Lining every block were homes filled with people who all want the same things, deep down. We're mothers and wives and sisters and friends. We care for our families and take pride in certain things. We want to believe we are lovable.

I clocked miles and stopped for a piping cup of Earl Grey with my city-sister, Kim. Then I turned around and headed back home, where the bathroom waited to be scrubbed and my writing projects waited patiently for my attention.



I knew my walk was stealing time from things that seemed more important, but I've been wrong before and I'm learning the truth often opposes my instincts.

Along the way, I took loads of photos of pretty homes to share on this little Instagram thing I do called #favoritesofgoshen. I could stand on the curb and stare at beautiful bricks and historical, gingerbread-laden homes all day. They inspire me, but more than that, they make me believe the world is an easy place to be.

These are the homes that really pull me in. My heart always casts the surest line to the neglected, the cracked up and beaten down.

And I know I'm repeating myself, but for real, give yourself permission to suspend judgment, starting today. The next time you drive past "this" home, imagine only the best of the people living inside. They might need something you have to offer, but they might be doing just fine for themselves. They might not need a helper, just a true friend. Reach in and grab all the junk we accumulate living in our privileged corners and toss it out, because I am telling you, politicians and civic groups and churchy folks and our elders teach us things that aren't true. These untruths sow seeds of superiority and disregard that dull our ability to love and before we even stop to think about it, we are no longer the Good News.

Go ahead, ask me how I know this.

A few blocks down, I found a home with a humongo, magical garden smack-dab in their front yard, complete with kale, tomatoes, herbs, and 10' sunflowers. I re-routed to take a closer look, and there they were on the front porch, sipping coffee and wearing their hearts on the fronts of their t-shirts and the ink on their arms. If I had know they were sitting there, I probably wouldn't have walked their way. I'd have gotten that shy feeling and felt strange about the fact that I was technically still in my pajamas and I looked a fright. As if they care.
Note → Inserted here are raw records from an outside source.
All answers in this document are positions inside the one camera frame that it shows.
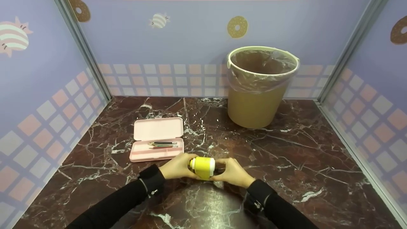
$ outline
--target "human hand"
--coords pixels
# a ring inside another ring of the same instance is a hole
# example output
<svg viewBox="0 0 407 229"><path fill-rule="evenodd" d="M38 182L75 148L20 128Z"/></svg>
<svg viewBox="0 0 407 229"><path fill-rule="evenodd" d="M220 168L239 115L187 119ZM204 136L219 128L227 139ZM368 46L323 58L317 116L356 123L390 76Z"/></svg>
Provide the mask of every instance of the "human hand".
<svg viewBox="0 0 407 229"><path fill-rule="evenodd" d="M255 181L255 179L242 168L236 159L217 159L216 163L225 165L226 169L222 174L209 178L210 181L226 181L232 185L237 185L243 188L248 188Z"/></svg>
<svg viewBox="0 0 407 229"><path fill-rule="evenodd" d="M181 153L160 167L166 180L181 177L199 179L199 176L188 169L189 161L197 157L196 154Z"/></svg>

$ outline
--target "beige trash can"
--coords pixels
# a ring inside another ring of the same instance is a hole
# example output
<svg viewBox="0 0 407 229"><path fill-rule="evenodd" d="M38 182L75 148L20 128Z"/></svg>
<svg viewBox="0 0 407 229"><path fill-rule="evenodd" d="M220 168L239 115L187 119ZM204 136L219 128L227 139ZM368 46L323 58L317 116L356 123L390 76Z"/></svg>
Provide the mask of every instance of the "beige trash can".
<svg viewBox="0 0 407 229"><path fill-rule="evenodd" d="M228 114L246 128L263 128L273 121L300 60L289 52L246 46L228 54Z"/></svg>

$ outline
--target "marble countertop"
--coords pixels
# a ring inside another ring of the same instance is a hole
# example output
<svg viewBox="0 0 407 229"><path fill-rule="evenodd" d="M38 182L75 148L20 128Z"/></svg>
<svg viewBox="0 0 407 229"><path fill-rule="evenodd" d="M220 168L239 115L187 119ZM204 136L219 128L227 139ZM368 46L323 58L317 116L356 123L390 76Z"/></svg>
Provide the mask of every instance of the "marble countertop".
<svg viewBox="0 0 407 229"><path fill-rule="evenodd" d="M320 228L400 228L313 101L287 100L267 128L234 124L225 99L115 97L15 228L64 228L136 179L151 163L131 163L137 119L182 117L185 152L234 157ZM245 190L223 182L170 180L164 193L113 228L273 228L244 210Z"/></svg>

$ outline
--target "metal frame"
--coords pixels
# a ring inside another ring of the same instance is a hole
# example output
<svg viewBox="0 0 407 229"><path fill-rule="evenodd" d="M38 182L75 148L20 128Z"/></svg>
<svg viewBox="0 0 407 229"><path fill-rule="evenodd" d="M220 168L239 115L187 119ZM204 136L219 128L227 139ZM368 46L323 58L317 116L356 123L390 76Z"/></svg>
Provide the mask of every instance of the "metal frame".
<svg viewBox="0 0 407 229"><path fill-rule="evenodd" d="M346 67L353 53L360 46L361 42L366 37L367 33L375 23L376 19L379 17L387 2L388 0L371 0L369 2L362 17L355 27L352 36L349 38L337 64L335 65L331 76L328 78L327 83L317 99L320 103L323 103L328 97L329 92L332 90L336 81L340 78L342 71Z"/></svg>
<svg viewBox="0 0 407 229"><path fill-rule="evenodd" d="M345 69L352 55L360 47L361 43L370 31L372 25L376 22L387 2L388 0L371 0L369 2L362 17L355 27L352 36L348 40L347 45L342 52L331 76L329 77L328 82L324 86L319 97L315 99L314 102L320 109L323 116L332 126L337 136L341 139L342 143L345 145L352 158L358 164L363 174L368 178L376 193L380 196L388 209L391 211L395 219L398 221L402 228L407 228L407 215L403 213L401 207L392 198L391 194L386 190L381 180L375 175L370 166L365 164L363 159L359 158L360 156L358 153L356 153L358 152L358 150L355 145L349 139L347 134L341 130L336 119L331 116L329 111L324 106L325 100L327 99L337 80L340 78L342 71Z"/></svg>
<svg viewBox="0 0 407 229"><path fill-rule="evenodd" d="M83 58L85 59L86 64L88 65L90 71L93 74L96 83L99 85L99 88L102 91L103 97L106 101L112 99L112 95L109 91L103 75L99 69L98 64L96 63L95 57L93 56L88 43L86 42L85 36L83 35L79 23L76 19L76 16L66 0L54 0L57 4L59 11L63 19L65 20L66 25L68 26L72 37L74 38L80 52L82 53Z"/></svg>

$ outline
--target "plastic bag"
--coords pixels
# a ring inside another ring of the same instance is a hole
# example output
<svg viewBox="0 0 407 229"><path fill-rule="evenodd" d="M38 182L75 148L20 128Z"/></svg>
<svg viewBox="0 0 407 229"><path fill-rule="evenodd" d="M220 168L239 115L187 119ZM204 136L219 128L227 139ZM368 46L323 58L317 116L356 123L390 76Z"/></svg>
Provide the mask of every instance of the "plastic bag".
<svg viewBox="0 0 407 229"><path fill-rule="evenodd" d="M228 81L236 91L259 94L287 83L300 60L289 52L263 46L247 46L228 55Z"/></svg>
But God tricked me, so we talked gardens and pickles and yes, the walnut tree really is poisoning our garden.

We shook hands and shared names and I can only hope they are future friends of ours. Their radness and joy still shine on my face.
 
A few more blocks, and here she was. Still working over her fire like she had been when I passed through earlier. I'd had a million questions, but all I'd mustered was a tiny smile and it felt like a victory when she returned it. I didn't think she'd still be there working, hours later.

So I smiled once more, and kept on walking.
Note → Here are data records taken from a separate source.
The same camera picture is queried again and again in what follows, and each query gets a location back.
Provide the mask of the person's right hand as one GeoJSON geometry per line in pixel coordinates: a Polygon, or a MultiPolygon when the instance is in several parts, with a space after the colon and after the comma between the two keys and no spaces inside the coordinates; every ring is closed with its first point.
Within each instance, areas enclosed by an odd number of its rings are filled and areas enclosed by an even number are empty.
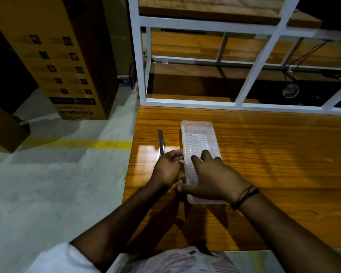
{"type": "Polygon", "coordinates": [[[198,177],[197,193],[189,194],[197,198],[225,201],[233,204],[239,195],[251,184],[231,166],[215,157],[212,162],[202,162],[201,158],[191,156],[198,177]]]}

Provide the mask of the person's left hand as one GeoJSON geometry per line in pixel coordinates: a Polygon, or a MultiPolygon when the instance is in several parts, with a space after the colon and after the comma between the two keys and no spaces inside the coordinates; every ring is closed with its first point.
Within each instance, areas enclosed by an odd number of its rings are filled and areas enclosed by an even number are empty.
{"type": "Polygon", "coordinates": [[[170,188],[180,173],[185,173],[183,150],[172,150],[160,156],[148,183],[156,188],[170,188]]]}

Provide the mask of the clear plastic tray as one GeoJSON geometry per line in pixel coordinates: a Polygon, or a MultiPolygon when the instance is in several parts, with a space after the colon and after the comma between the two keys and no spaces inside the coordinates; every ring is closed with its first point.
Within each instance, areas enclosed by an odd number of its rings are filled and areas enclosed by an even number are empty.
{"type": "Polygon", "coordinates": [[[216,134],[212,122],[188,121],[181,122],[182,149],[184,156],[185,182],[198,185],[198,177],[191,156],[201,157],[208,150],[212,158],[221,158],[216,134]]]}

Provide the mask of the person's left forearm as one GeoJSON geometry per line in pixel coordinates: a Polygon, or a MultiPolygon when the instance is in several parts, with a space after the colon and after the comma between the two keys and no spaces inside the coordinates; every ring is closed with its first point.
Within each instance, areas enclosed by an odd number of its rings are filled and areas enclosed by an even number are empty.
{"type": "Polygon", "coordinates": [[[177,182],[151,178],[111,214],[70,242],[101,273],[106,273],[152,206],[177,182]]]}

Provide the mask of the person's right forearm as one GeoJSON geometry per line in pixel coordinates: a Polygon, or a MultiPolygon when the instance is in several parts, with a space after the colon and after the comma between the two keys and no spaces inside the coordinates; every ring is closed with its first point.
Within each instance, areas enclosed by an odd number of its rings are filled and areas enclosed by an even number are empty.
{"type": "Polygon", "coordinates": [[[262,193],[238,209],[286,273],[341,273],[341,255],[286,215],[262,193]]]}

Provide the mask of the black thread wristband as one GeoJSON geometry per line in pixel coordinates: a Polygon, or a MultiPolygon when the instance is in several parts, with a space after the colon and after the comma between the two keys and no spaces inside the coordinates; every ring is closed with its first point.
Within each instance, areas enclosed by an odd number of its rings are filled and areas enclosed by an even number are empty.
{"type": "Polygon", "coordinates": [[[240,206],[250,197],[259,193],[259,188],[255,187],[253,184],[248,186],[242,193],[239,195],[237,201],[231,204],[231,207],[234,211],[238,210],[240,206]]]}

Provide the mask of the white patterned shirt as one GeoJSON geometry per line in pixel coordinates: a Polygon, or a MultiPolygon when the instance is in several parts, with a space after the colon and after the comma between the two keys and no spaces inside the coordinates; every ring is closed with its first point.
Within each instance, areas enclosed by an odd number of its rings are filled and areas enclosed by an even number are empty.
{"type": "MultiPolygon", "coordinates": [[[[26,273],[101,273],[79,250],[60,243],[42,252],[26,273]]],[[[143,258],[130,257],[119,263],[116,273],[240,273],[223,252],[204,254],[196,247],[172,249],[143,258]]]]}

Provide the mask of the round silver object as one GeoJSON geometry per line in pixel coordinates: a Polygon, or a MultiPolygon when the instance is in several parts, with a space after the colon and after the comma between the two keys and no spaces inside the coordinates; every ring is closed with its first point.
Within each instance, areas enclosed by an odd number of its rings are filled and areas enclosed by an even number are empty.
{"type": "Polygon", "coordinates": [[[300,92],[300,87],[295,83],[289,83],[282,89],[282,96],[287,99],[295,98],[300,92]]]}

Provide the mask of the wooden shelf board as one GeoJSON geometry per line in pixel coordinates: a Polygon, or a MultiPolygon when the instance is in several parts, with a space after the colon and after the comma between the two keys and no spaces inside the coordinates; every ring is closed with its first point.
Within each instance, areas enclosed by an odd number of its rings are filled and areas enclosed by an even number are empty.
{"type": "Polygon", "coordinates": [[[277,25],[285,0],[138,0],[141,16],[277,25]]]}

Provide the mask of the tall printed cardboard box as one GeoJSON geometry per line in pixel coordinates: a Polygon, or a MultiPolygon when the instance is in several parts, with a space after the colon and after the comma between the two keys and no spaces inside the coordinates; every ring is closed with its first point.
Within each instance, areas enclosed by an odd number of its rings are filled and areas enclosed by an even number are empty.
{"type": "Polygon", "coordinates": [[[107,120],[118,92],[101,0],[0,0],[0,31],[65,120],[107,120]]]}

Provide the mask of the plain brown cardboard box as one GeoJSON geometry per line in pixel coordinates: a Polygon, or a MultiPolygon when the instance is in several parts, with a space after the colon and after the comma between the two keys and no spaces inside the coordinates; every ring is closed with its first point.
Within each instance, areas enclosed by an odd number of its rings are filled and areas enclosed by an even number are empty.
{"type": "Polygon", "coordinates": [[[13,153],[30,135],[0,107],[0,152],[13,153]]]}

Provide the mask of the white metal frame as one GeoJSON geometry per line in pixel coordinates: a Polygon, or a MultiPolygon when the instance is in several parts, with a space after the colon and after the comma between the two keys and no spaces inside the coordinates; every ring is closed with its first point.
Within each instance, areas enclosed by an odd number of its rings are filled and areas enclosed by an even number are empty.
{"type": "Polygon", "coordinates": [[[141,105],[341,114],[341,24],[322,29],[300,0],[274,26],[141,16],[127,2],[141,105]]]}

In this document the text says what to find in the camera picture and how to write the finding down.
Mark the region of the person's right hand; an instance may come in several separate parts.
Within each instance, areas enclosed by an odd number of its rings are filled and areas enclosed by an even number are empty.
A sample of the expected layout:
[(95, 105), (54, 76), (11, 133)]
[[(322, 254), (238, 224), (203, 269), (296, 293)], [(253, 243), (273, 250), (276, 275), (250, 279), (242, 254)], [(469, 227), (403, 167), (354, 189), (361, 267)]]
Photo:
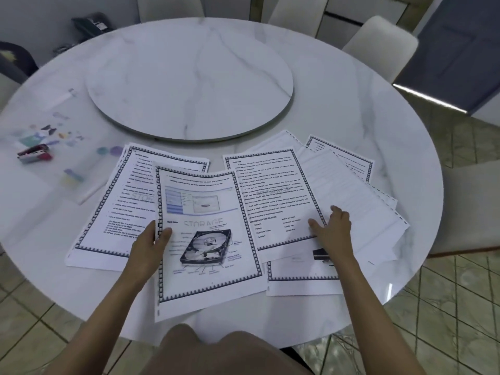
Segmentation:
[(331, 206), (331, 215), (326, 224), (328, 232), (324, 235), (315, 235), (322, 248), (337, 268), (347, 268), (357, 265), (354, 257), (349, 213), (336, 206)]

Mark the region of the clear plastic document folder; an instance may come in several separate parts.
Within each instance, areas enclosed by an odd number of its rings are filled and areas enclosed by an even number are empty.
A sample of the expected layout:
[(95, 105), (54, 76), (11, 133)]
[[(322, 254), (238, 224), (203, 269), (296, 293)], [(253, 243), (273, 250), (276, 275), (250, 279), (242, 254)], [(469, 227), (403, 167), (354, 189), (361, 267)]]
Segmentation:
[(128, 135), (98, 110), (85, 88), (51, 97), (16, 95), (0, 114), (0, 152), (16, 157), (46, 145), (48, 160), (21, 167), (79, 205), (107, 183), (128, 142)]

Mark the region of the paper sheet with disk picture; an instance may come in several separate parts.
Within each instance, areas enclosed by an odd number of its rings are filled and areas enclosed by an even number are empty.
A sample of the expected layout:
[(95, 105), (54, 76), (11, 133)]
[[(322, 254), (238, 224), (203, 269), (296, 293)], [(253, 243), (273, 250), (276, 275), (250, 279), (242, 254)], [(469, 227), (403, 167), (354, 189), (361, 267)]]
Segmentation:
[(157, 237), (172, 229), (155, 275), (155, 322), (265, 291), (234, 171), (154, 169)]

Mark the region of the bordered sheet with black picture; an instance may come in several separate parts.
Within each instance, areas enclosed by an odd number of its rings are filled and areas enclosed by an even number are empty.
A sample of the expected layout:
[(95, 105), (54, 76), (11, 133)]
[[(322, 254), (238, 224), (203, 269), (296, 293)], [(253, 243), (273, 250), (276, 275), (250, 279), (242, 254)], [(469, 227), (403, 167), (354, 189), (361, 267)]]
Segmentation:
[(342, 295), (338, 273), (324, 248), (266, 264), (267, 296)]

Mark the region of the person's tan clothing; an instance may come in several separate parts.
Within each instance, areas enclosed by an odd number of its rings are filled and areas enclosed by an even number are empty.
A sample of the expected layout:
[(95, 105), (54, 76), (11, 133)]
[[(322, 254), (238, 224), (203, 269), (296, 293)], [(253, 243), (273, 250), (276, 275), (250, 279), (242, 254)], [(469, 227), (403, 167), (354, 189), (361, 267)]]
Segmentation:
[(166, 333), (140, 375), (314, 375), (298, 354), (248, 332), (237, 331), (204, 343), (187, 324)]

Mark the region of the small-bordered text sheet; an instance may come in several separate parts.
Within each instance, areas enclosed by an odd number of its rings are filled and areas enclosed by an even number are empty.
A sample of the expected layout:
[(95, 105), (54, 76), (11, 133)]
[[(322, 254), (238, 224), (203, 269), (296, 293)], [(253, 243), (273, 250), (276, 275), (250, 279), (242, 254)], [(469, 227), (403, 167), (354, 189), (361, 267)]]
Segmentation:
[(327, 141), (323, 138), (310, 134), (306, 145), (313, 152), (318, 152), (323, 149), (328, 149), (335, 153), (339, 159), (357, 176), (359, 176), (366, 183), (371, 182), (372, 172), (374, 170), (374, 160), (364, 157), (353, 151), (339, 146), (335, 143)]

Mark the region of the black desk telephone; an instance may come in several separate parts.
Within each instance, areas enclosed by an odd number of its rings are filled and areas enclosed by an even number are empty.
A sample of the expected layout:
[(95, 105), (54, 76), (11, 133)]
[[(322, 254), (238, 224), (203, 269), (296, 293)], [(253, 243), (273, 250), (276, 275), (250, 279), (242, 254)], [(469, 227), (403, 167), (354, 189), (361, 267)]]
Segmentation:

See? This is what I usually do. Most of the time, I get tangled up in my insecurities and my strange pride and my reverse-pride, the one that says my neighbor doesn't care.
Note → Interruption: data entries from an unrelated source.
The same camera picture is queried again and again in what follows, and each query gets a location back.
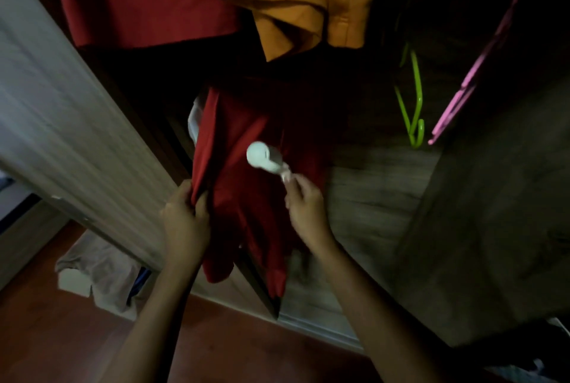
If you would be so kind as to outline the person's right hand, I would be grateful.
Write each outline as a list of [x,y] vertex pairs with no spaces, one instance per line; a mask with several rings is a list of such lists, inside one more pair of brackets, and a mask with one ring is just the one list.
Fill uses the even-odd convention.
[[324,196],[303,175],[293,174],[291,180],[297,181],[297,204],[288,210],[291,224],[318,259],[327,257],[336,248],[336,240],[327,219]]

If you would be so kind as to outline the person's left hand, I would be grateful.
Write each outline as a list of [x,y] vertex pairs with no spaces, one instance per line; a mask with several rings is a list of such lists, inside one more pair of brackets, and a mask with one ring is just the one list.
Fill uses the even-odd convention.
[[208,223],[196,220],[196,203],[192,203],[193,182],[184,180],[160,212],[166,234],[166,265],[195,271],[210,243]]

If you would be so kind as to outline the dark red garment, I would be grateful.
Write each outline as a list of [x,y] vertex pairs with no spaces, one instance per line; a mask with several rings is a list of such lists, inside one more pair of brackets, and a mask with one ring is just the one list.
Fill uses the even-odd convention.
[[193,159],[191,202],[209,191],[211,242],[203,260],[210,283],[231,274],[240,247],[264,271],[268,294],[283,297],[287,262],[301,245],[284,205],[281,178],[246,159],[251,143],[276,148],[293,173],[324,189],[330,161],[330,105],[308,84],[249,81],[205,96]]

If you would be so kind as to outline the white plastic hanger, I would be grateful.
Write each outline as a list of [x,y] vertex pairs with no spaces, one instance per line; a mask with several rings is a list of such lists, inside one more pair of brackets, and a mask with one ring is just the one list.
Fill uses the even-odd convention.
[[278,149],[262,141],[252,142],[246,151],[247,162],[256,169],[279,176],[283,183],[291,180],[292,172]]

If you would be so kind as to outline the person's right forearm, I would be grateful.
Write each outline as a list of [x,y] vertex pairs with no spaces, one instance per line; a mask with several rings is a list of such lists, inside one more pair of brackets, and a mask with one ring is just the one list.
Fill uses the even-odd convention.
[[418,324],[331,235],[306,244],[383,383],[452,383]]

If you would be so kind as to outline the person's left forearm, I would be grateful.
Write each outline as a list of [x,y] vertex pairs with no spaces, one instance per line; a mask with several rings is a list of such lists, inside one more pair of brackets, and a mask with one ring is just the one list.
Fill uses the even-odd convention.
[[167,263],[98,383],[167,383],[183,313],[201,259]]

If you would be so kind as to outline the white garment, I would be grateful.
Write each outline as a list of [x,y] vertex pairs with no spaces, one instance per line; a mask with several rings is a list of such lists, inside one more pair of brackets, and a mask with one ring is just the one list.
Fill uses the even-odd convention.
[[196,146],[200,131],[203,112],[208,99],[208,94],[196,97],[188,117],[188,133],[191,141]]

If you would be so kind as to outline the grey cloth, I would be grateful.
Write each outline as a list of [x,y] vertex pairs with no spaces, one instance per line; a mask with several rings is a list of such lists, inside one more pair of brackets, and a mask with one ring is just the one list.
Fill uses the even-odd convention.
[[60,290],[129,321],[137,319],[154,281],[150,269],[89,230],[56,261],[55,272]]

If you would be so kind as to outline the green plastic hanger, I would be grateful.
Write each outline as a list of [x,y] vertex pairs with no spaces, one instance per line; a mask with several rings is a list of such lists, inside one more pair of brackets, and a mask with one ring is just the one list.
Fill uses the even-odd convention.
[[[407,64],[410,64],[411,76],[414,84],[414,108],[412,114],[408,113],[406,103],[399,87],[400,77]],[[401,53],[401,58],[397,66],[393,88],[401,111],[406,134],[412,149],[419,149],[424,142],[425,121],[421,117],[424,103],[424,93],[422,87],[421,73],[416,51],[410,47],[410,43],[405,41]]]

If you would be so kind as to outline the light wooden wardrobe door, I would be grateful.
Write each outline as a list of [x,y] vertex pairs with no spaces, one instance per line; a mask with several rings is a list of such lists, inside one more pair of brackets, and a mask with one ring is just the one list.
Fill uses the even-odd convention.
[[61,0],[0,0],[0,170],[161,270],[159,210],[191,174],[168,118],[186,128],[231,46],[223,35],[79,48]]

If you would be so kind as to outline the wooden wardrobe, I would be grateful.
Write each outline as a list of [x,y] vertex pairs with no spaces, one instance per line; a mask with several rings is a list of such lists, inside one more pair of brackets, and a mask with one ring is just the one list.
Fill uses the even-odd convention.
[[[380,0],[359,53],[320,48],[264,64],[251,25],[238,36],[167,48],[189,112],[192,84],[284,80],[301,64],[335,71],[338,143],[326,199],[341,243],[413,315],[452,346],[570,312],[570,9],[520,0],[514,23],[475,73],[445,136],[410,148],[392,83],[426,126],[437,121],[509,0]],[[563,0],[570,5],[570,0]]]

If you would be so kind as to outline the pink plastic hanger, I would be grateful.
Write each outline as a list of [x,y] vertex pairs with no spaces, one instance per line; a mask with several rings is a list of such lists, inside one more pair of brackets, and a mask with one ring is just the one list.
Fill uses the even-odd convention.
[[438,122],[431,131],[431,138],[428,140],[428,145],[434,145],[446,128],[451,124],[455,116],[461,111],[464,104],[470,98],[476,88],[476,79],[481,73],[484,63],[488,60],[490,55],[498,50],[505,42],[509,30],[512,26],[514,14],[520,0],[512,0],[506,12],[503,15],[493,37],[489,40],[487,45],[482,50],[481,54],[477,57],[472,67],[469,69],[466,77],[460,85],[460,89],[452,97],[446,109],[440,116]]

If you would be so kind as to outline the pale crumpled cloth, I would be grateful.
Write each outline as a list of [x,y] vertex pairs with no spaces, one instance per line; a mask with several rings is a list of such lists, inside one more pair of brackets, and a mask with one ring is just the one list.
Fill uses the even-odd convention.
[[496,337],[484,368],[510,381],[570,383],[570,315],[551,317]]
Something in me made me turn around.

She nodded shy when I asked if I could take her picture. I sputtered out a few words of broken Spanish, enough to confuse her, but not so much that we couldn't patch it all together. She did the same, speaking to me in the language I know best, her skills infinitely sharper than my own, but not close to perfect.

Before I walked away, she handed me something delicious. And I can only hope in my wildest dreams that she is also a future friend.

Two blocks from home, there was Bonnie. It's been months since we've crossed paths and when I shouted her name, it startled her and she jumped into the air. "Shannan!" she yelled back. Then it was  grandkids and great-grandkids and how she still walks her two-mile loop, every single day.

I'm sorting out how my days should be spent now that all the kids are in school. But I have to believe staying inside, keeping to myself, drifting towards people who are mostly like me, isn't what will make me a better neighbor.

And I'm starting to see the best way to love a broken neighborhood is by being a broken neighbor; palms up, ready to spend whatever I have for the sake of His kingdom, hair down, willing to expose my messes and scars and that stubborn humanity I can't seem to keep at bay.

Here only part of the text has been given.